═══ Recorded data

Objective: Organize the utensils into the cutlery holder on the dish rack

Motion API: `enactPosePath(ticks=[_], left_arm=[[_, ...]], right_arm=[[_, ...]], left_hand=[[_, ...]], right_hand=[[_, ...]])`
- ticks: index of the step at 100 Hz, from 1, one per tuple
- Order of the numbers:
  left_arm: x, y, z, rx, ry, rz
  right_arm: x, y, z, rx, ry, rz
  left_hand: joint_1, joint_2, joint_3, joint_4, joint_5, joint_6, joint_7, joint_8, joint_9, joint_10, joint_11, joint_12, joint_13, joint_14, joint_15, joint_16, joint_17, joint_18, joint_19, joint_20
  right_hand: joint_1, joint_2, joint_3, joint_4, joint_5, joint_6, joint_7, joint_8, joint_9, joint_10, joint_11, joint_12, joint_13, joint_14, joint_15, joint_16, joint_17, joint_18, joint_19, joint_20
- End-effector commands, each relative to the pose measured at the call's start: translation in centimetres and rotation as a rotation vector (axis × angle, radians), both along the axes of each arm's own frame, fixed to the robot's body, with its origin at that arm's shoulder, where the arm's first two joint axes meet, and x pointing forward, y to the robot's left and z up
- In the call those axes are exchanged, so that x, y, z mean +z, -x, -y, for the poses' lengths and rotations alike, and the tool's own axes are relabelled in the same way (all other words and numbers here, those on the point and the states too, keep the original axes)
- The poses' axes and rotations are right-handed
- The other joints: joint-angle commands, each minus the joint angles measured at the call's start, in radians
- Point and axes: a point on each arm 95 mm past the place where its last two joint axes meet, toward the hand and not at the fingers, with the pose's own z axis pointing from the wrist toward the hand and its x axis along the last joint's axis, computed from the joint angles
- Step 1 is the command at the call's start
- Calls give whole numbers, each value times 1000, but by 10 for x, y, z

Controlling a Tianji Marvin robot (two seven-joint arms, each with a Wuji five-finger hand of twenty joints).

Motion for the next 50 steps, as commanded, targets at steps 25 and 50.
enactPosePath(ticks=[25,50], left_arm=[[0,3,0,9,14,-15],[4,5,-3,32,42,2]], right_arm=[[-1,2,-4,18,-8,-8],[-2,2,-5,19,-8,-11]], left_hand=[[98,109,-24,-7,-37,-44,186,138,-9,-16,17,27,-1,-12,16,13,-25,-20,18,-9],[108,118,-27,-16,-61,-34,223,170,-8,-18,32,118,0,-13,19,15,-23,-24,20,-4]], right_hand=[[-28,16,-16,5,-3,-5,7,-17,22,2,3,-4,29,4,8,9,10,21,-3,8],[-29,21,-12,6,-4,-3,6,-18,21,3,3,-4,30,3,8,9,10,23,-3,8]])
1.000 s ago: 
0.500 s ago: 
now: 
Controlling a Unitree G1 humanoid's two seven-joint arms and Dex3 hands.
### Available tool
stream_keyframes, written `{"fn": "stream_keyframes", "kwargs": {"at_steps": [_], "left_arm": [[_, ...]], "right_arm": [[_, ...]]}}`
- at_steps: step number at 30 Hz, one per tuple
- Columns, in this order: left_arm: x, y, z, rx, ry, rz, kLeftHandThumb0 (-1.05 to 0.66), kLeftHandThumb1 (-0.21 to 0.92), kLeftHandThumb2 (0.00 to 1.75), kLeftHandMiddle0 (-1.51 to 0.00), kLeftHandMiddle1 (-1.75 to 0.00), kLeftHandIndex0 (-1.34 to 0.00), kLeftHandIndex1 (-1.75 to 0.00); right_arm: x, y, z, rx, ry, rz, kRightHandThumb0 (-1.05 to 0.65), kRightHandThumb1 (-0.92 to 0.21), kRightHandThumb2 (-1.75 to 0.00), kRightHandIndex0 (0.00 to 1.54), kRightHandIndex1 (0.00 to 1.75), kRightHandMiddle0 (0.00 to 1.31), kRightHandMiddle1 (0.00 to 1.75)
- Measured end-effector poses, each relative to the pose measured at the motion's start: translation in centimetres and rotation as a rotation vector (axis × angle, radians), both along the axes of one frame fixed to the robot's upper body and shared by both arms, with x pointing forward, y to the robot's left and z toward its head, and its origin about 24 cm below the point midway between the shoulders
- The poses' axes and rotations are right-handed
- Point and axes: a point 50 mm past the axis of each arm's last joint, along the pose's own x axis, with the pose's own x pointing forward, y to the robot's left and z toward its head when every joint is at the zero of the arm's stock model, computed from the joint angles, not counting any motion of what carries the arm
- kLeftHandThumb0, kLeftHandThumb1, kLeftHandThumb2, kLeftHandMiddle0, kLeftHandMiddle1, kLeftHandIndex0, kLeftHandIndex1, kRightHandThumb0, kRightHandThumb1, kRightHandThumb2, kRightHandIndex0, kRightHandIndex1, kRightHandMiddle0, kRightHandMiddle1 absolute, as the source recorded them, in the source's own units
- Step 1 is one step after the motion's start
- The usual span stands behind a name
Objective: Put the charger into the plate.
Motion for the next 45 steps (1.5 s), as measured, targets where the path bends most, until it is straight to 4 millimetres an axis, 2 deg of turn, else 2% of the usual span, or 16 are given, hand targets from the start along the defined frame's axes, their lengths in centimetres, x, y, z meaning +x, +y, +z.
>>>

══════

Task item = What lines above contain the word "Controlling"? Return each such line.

Result of this task =
Controlling a Tianji Marvin robot (two seven-joint arms, each with a Wuji five-finger hand of twenty joints).
Controlling a Unitree G1 humanoid's two seven-joint arms and Dex3 hands.

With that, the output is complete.